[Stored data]
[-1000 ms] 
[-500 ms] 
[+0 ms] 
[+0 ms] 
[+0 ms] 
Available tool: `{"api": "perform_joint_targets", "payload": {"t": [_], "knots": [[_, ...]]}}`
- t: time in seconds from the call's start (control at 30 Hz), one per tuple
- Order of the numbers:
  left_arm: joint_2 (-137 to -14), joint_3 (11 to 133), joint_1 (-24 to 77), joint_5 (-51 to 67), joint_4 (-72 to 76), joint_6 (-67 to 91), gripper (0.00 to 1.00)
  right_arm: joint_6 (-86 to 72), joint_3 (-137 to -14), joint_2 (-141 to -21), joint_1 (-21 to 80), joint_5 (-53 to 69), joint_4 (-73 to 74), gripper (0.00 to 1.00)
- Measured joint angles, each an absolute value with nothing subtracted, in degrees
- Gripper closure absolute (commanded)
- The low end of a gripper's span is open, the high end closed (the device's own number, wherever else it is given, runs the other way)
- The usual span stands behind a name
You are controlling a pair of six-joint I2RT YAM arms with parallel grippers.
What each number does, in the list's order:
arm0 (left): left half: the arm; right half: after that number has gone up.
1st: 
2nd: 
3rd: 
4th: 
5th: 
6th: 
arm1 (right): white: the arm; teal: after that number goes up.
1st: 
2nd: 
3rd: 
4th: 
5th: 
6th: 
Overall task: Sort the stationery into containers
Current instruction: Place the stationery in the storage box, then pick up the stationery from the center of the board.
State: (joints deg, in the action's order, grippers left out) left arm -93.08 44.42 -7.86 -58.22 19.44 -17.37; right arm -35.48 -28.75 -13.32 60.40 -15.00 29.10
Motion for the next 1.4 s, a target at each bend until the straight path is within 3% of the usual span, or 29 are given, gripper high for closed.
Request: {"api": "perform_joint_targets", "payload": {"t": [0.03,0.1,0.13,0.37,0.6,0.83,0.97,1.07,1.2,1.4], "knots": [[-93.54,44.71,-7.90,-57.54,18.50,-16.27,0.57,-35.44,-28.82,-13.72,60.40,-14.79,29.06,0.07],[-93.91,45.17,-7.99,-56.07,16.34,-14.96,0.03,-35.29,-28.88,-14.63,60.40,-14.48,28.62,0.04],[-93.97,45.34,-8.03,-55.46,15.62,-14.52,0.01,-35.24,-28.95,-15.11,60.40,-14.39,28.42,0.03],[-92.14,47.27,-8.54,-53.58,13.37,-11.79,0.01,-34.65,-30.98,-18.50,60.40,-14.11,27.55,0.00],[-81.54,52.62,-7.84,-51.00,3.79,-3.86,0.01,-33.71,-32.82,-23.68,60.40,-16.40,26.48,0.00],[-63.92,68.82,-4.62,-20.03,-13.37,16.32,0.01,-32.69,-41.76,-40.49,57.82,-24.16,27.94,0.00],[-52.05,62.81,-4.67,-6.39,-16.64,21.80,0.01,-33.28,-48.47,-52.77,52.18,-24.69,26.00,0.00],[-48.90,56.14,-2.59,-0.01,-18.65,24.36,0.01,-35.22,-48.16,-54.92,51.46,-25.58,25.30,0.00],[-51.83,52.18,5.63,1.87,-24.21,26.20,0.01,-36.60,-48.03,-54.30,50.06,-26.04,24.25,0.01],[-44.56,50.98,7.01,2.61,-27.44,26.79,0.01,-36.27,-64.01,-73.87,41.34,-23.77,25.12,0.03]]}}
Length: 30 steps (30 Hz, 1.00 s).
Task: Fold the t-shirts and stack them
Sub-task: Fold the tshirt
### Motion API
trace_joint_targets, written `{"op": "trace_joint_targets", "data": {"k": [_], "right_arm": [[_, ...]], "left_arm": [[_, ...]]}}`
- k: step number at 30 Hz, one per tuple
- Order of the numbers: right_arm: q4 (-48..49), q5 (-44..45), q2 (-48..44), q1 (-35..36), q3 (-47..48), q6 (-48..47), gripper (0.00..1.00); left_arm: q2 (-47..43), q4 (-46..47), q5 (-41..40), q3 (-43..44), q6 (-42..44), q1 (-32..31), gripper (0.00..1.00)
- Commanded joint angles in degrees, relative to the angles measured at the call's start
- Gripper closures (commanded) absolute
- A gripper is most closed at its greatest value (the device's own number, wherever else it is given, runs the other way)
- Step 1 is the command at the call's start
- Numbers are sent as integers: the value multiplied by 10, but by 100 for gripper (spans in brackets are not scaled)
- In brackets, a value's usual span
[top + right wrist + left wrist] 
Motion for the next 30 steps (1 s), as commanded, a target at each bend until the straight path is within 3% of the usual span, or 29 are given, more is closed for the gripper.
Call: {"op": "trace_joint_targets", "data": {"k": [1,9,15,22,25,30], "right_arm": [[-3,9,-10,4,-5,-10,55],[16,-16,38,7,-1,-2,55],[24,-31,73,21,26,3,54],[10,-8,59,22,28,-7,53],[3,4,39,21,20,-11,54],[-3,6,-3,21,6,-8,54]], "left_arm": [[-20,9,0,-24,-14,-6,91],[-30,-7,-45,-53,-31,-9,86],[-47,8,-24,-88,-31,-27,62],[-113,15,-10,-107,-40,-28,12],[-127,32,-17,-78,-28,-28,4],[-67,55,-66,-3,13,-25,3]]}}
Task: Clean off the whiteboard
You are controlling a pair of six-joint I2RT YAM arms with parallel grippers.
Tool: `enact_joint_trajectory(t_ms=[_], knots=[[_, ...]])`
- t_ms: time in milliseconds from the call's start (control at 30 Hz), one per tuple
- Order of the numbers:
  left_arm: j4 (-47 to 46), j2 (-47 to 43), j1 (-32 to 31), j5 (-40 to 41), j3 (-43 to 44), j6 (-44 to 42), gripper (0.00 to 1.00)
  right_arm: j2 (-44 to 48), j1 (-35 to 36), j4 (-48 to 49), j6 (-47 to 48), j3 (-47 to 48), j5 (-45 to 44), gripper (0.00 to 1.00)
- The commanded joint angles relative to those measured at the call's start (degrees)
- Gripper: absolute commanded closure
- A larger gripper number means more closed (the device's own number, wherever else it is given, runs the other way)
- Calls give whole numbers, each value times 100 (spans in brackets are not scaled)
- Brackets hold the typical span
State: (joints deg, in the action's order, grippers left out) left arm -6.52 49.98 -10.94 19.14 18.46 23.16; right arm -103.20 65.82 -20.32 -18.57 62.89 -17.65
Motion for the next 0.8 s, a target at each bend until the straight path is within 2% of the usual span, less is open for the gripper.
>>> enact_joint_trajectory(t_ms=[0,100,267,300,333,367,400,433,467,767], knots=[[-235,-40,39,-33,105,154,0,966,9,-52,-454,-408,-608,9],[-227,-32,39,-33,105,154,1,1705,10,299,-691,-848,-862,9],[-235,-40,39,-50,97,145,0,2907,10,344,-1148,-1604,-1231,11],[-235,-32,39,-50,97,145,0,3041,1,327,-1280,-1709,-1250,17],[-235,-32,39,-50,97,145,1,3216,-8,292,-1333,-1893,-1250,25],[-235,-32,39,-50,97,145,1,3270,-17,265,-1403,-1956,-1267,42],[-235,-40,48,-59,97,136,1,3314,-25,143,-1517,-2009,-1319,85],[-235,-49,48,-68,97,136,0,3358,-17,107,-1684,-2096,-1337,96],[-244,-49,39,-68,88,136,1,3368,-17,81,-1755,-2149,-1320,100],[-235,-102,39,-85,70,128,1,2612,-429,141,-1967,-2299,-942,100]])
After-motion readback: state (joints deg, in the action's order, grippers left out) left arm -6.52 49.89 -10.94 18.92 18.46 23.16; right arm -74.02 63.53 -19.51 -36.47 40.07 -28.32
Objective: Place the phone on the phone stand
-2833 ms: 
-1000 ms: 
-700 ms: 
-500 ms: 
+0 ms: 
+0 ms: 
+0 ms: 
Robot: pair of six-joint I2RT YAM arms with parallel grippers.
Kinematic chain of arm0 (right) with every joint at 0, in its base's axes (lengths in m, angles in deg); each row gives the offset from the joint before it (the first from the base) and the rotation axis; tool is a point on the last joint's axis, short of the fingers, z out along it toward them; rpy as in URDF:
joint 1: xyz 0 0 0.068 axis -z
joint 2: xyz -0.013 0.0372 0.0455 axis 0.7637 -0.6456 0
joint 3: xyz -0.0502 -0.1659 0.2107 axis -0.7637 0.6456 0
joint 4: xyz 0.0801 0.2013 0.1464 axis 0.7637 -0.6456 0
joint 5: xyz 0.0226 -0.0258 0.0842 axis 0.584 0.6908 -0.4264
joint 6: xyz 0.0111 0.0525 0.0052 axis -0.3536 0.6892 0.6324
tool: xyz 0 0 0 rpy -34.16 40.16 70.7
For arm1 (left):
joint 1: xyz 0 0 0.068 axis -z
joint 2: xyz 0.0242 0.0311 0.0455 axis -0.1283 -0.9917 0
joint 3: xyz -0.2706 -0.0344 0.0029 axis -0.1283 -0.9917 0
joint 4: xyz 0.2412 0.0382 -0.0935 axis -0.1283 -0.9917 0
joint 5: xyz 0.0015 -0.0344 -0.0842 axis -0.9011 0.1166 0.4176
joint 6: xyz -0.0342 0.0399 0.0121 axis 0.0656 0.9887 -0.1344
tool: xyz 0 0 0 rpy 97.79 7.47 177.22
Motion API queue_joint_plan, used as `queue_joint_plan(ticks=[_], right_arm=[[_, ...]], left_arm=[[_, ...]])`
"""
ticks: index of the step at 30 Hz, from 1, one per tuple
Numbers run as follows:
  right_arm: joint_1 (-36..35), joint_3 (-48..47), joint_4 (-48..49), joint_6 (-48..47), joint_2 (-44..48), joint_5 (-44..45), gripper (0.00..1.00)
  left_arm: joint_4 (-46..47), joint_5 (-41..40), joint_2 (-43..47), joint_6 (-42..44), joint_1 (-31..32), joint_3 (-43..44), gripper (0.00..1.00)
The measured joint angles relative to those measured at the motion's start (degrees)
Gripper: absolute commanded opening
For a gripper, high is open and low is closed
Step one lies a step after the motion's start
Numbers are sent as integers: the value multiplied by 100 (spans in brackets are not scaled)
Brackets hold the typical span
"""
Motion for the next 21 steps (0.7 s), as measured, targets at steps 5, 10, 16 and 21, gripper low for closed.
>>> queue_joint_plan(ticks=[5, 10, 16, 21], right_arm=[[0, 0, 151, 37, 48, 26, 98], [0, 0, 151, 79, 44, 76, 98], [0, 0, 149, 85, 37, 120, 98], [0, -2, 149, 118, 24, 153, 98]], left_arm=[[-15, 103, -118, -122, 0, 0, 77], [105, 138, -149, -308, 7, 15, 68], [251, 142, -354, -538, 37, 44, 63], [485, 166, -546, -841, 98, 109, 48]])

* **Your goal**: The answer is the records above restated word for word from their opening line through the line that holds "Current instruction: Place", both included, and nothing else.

* **Written answer**:
[-1000 ms] 
[-500 ms] 
[+0 ms] 
[+0 ms] 
[+0 ms] 
Available tool: `{"api": "perform_joint_targets", "payload": {"t": [_], "knots": [[_, ...]]}}`
- t: time in seconds from the call's start (control at 30 Hz), one per tuple
- Order of the numbers:
  left_arm: joint_2 (-137 to -14), joint_3 (11 to 133), joint_1 (-24 to 77), joint_5 (-51 to 67), joint_4 (-72 to 76), joint_6 (-67 to 91), gripper (0.00 to 1.00)
  right_arm: joint_6 (-86 to 72), joint_3 (-137 to -14), joint_2 (-141 to -21), joint_1 (-21 to 80), joint_5 (-53 to 69), joint_4 (-73 to 74), gripper (0.00 to 1.00)
- Measured joint angles, each an absolute value with nothing subtracted, in degrees
- Gripper closure absolute (commanded)
- The low end of a gripper's span is open, the high end closed (the device's own number, wherever else it is given, runs the other way)
- The usual span stands behind a name
You are controlling a pair of six-joint I2RT YAM arms with parallel grippers.
What each number does, in the list's order:
arm0 (left): left half: the arm; right half: after that number has gone up.
1st: 
2nd: 
3rd: 
4th: 
5th: 
6th: 
arm1 (right): white: the arm; teal: after that number goes up.
1st: 
2nd: 
3rd: 
4th: 
5th: 
6th: 
Overall task: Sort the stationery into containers
Current instruction: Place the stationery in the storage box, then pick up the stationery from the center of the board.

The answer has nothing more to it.